Business/economics

TotalEnergies, Equinor Exit Venezuela Heavy Oil

The divestments leave PDVSA as sole shareholder of the onshore Petrocedeño project in the Orinoco Belt.

PDVSA Petrocedeño project.jpeg
Petrocedeño S.A. produces extra-heavy crude oil from the Orinoco Belt and transports it for upgrading and blending into a lighter crude suitable for export.

France’s TotalEnergies and Norway’s Equinor are divesting their interests in Venezuela’s extra-heavy crude oil Petrocedeño project onshore in the Orinoco Belt, leaving state-owned Petróleos de Venezuela (PdVSA) to hold 100% of the project’s equity.

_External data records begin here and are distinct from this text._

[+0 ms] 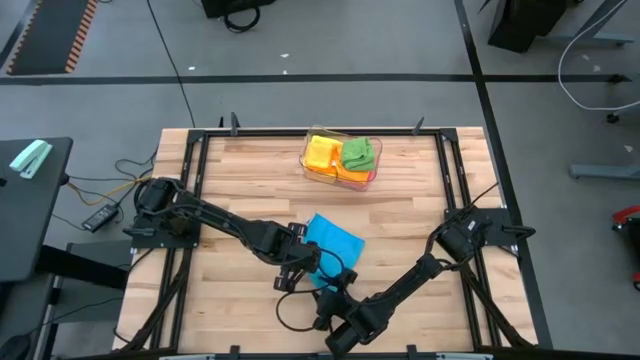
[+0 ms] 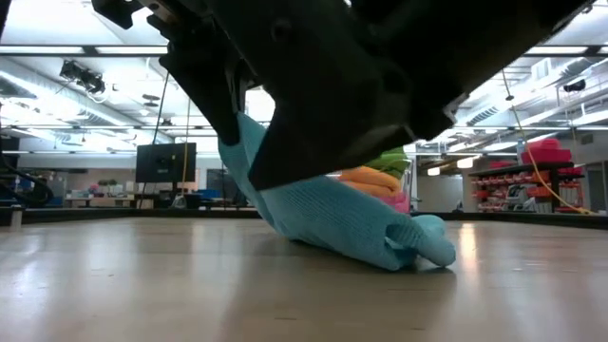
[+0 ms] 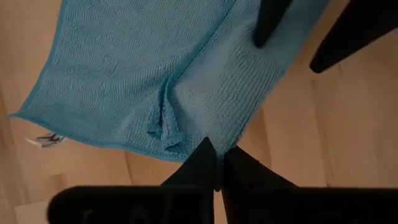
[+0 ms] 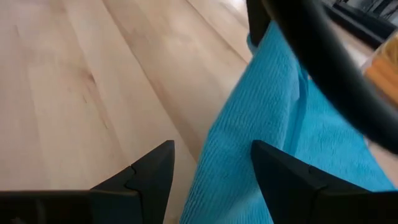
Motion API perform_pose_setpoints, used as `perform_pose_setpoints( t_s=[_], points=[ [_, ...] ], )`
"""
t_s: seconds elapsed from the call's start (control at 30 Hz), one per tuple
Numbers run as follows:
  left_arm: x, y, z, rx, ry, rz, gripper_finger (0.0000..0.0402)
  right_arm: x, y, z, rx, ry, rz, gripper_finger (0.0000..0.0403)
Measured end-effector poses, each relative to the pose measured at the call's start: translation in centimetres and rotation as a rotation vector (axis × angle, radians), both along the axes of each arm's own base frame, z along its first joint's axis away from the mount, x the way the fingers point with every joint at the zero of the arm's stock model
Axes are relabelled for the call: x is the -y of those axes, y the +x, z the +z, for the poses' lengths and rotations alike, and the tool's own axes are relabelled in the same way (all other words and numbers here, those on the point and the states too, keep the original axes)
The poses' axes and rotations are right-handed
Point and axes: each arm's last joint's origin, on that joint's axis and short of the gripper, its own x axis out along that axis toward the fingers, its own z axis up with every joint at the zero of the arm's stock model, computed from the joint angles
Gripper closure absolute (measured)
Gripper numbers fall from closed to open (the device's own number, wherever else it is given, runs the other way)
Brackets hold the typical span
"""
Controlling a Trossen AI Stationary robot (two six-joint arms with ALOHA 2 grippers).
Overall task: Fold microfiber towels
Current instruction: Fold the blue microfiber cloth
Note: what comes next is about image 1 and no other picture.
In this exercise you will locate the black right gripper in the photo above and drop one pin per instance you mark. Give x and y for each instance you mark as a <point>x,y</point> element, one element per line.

Equinor said it will transfer its 9.67% nonoperated interest to Corporación Venezolana del Petróleo (CVP), a PdVSA company; TotalEnergies will do the same, transferring its 30.32% nonoperated minority stake also to CVP.

Petrocedeño S.A. produces extra-heavy crude oil from the Orinoco Belt in Venezuela and transports it for upgrading and blending into a lighter crude suitable for export.

US sanctions have seriously depressed the project’s output, which S&P Global said can produce 202,000 B/D under normal operating conditions.

But while commenting on the divestiture during a webcast on 29 July to report the company’s financial results for Q2, TotalEnergies CEO Patrick Pouyanne assured analysts that the decision to divest was “not related to the political situation in Venezuela or to sanctions.”

Rather, the company considers it “inconsistent to employ Capex in the Orinoco Belt” given that shareholders in May approved a strategy to focus new oil investments only on projects with a low carbon intensity, Pouyanne said.

Petrocedeño falls short of the criteria that TotalEnergies is now using to assess which oil projects will remain in its portfolio.

For its part, Norway’s Equinor issued a statement coinciding with the French major’s announcement, saying that Equinor was exiting the Venezuelan project to focus its "portfolio on international core areas and prioritized geographies where it can leverage its competitive advantages.”

TotalEnergies showed a symbolic one-time capital loss of $1.38 billion in its Q2 2021 financial statements to indemnify against any past and future losses resulting from TotalEnergies’ having participated in the Petrocedeño project, the company said in a statement.

TotalEnergies still holds a 69.50% stake in Venezuela’s Yucal Placer gas field (operated by Ypergas S.A., 30%), and a 49% nonoperated interest in Plataforma Deltana block 4.